OptiMask: Efficiently Finding the Largest NaN-Free Submatrix

Cyril Joly

doi:10.25080/uaha7744

OptiMask: Efficiently Finding the Largest NaN-Free Submatrix

Abstract¶

When working with tabular data, many processes cannot handle missing values. While imputation strategies are commonly used, another approach is to extract a NaN-free submatrix. Simply dropping every row or column containing NaN values can drastically reduce the dataset, potentially leaving no usable data. OptiMask is a heuristic designed to solve the following optimization problem: identifying the submatrix of maximum size (in terms of the number of elements) without missing values. This submatrix is composed of rows and columns that are not necessarily contiguous in the original data. OptiMask determines the sets of rows and columns to remove from the input matrix, providing either an exact or near-optimal submatrix.

July 10, 2025https://doi.org/10.25080/uaha7744

1Introduction¶

Missing data is a common challenge in data analysis, often represented as NaN (Not a Number) values in matrices or DataFrames. Many algorithms and statistical methods require complete datasets, necessitating effective handling of missing values Little & Rubin, 2019Rubin, 2004. Traditional approaches include imputation (replacing missing values with estimates) and complete-case analysis (discarding rows/columns with any NaN) Schafer, 1997Van Buuren, 2018. However, imputation can introduce bias White et al., 2011, while complete-case analysis may discard excessive data, especially when missing values are evenly distributed Enders, 2010.

An alternative strategy is to identify the largest possible NaN-free submatrix, while preserving as much of the original, unaltered data as possible.
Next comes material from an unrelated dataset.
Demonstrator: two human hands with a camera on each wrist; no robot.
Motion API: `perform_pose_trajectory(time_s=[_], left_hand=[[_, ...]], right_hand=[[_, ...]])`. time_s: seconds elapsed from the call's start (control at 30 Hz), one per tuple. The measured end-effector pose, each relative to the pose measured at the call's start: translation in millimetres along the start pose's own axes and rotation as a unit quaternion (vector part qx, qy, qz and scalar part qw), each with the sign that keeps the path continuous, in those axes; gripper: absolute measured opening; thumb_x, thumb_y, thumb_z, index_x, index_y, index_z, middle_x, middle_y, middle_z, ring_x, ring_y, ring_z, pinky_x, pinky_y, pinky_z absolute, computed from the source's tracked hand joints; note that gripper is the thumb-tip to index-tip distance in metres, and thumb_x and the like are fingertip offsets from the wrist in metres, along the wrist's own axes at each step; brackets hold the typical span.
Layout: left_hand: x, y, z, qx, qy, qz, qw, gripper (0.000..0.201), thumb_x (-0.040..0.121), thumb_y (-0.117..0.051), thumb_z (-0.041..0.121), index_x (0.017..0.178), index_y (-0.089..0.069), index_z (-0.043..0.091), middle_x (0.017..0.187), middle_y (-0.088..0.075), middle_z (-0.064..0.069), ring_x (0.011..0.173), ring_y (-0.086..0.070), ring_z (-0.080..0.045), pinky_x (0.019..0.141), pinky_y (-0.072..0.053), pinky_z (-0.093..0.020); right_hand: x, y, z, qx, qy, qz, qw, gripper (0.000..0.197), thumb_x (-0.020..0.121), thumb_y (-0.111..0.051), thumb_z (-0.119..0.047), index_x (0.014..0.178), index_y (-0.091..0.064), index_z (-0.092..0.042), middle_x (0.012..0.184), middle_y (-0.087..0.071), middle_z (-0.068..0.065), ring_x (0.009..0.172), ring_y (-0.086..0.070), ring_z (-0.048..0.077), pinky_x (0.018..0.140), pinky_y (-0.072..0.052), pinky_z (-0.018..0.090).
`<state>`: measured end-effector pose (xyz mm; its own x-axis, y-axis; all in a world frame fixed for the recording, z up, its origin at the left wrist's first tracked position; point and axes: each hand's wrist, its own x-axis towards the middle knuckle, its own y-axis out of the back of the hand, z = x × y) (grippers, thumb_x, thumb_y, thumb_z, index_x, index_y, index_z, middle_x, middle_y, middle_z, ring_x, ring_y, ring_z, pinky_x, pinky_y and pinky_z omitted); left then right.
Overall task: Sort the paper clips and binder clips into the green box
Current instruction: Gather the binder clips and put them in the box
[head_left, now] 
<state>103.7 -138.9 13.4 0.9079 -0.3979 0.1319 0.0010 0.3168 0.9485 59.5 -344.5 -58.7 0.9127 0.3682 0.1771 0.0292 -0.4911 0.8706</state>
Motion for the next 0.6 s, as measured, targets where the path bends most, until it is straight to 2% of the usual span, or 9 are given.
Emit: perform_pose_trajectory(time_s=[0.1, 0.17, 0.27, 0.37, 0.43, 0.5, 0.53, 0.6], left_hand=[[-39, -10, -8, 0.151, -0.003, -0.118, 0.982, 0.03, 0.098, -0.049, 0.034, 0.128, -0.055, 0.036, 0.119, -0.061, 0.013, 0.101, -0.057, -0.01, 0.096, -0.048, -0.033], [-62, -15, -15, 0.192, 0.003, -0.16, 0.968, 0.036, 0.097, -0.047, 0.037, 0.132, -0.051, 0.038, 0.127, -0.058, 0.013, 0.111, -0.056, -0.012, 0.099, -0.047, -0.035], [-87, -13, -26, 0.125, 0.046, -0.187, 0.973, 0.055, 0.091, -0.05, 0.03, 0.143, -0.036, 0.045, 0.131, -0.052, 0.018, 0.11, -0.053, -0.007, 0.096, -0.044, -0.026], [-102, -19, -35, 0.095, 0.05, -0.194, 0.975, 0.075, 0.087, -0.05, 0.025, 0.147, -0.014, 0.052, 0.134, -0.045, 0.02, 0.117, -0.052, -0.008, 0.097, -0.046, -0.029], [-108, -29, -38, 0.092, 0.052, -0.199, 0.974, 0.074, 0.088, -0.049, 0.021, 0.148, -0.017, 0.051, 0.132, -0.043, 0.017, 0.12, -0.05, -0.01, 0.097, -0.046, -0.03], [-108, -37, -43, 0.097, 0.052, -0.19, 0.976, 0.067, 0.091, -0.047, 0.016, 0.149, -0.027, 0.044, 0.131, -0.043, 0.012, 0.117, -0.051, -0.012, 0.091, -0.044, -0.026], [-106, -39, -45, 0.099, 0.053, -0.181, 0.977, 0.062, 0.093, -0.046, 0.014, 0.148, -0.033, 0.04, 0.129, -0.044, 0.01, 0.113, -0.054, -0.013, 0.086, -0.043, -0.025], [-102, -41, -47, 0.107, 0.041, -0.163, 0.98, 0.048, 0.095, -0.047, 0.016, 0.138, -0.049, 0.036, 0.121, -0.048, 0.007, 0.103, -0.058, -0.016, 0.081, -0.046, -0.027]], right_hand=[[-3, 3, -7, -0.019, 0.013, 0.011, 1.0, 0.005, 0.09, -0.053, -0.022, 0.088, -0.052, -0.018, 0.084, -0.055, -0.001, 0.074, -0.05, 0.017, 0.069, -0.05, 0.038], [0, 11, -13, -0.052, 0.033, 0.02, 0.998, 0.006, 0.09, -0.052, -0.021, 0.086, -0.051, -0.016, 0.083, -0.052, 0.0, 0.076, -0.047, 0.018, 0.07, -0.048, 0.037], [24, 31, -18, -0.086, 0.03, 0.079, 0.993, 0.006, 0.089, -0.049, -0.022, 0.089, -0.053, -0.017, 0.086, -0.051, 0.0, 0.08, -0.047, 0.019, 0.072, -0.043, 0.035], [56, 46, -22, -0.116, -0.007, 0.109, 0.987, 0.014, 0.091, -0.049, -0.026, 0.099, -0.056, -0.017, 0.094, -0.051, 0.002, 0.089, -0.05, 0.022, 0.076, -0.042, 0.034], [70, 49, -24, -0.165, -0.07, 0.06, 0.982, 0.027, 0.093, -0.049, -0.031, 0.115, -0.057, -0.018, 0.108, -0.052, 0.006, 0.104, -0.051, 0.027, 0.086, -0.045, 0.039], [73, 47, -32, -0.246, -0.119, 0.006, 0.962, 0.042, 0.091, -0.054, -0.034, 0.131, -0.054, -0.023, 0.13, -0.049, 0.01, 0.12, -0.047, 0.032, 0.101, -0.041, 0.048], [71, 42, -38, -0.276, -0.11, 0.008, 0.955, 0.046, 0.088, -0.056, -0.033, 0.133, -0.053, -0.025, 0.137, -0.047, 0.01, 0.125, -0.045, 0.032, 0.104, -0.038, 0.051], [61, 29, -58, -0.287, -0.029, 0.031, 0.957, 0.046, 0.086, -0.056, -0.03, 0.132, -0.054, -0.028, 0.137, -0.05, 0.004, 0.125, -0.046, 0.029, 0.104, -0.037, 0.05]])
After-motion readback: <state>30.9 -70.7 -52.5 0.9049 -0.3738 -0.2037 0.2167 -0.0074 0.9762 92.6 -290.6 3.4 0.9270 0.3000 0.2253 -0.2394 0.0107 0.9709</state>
This reduces to an optimization task: remove the minimal set of rows and columns to yield a NaN-free submatrix of maximum size.

This problem is computationally challenging, as the search space grows exponentially with the number of rows and columns containing NaN. Exact solutions (e.g., linear programming) guarantee optimality but are prohibitively expensive for large matrices.

Heuristic methods like OptiMask provide near-optimal solutions efficiently. OptiMask iteratively permutes rows and columns to isolate NaN values along a frontier, simplifying the search for the largest contiguous NaN-free submatrix. By combining randomization with multiple restarts, it reliably finds high-quality solutions. This paper explores the OptiMask algorithm, theoretical foundations, and practical performance across diverse datasets, including large and structured matrices. It also discusses the optimask Python package (https://pypi.org/project/optimask/), which enables applying the algorithm to matrix-like data structures popular with Python programmers.

2Problem Formalization and Challenges¶

2.1Mathematical Definition¶

Given an $m \times n$ matrix $A$ with missing values (NaN), the goal is to find:

A subset of rows $\mathcal{R} \subseteq \{1, \dots, m\}$ and columns $\mathcal{C} \subseteq \{1, \dots, n\}$ such that the submatrix $A[\mathcal{R}, \mathcal{C}]$ contains no NaN values.
The solution maximizing the size $|\mathcal{R}| \times |\mathcal{C}|$ of the submatrix.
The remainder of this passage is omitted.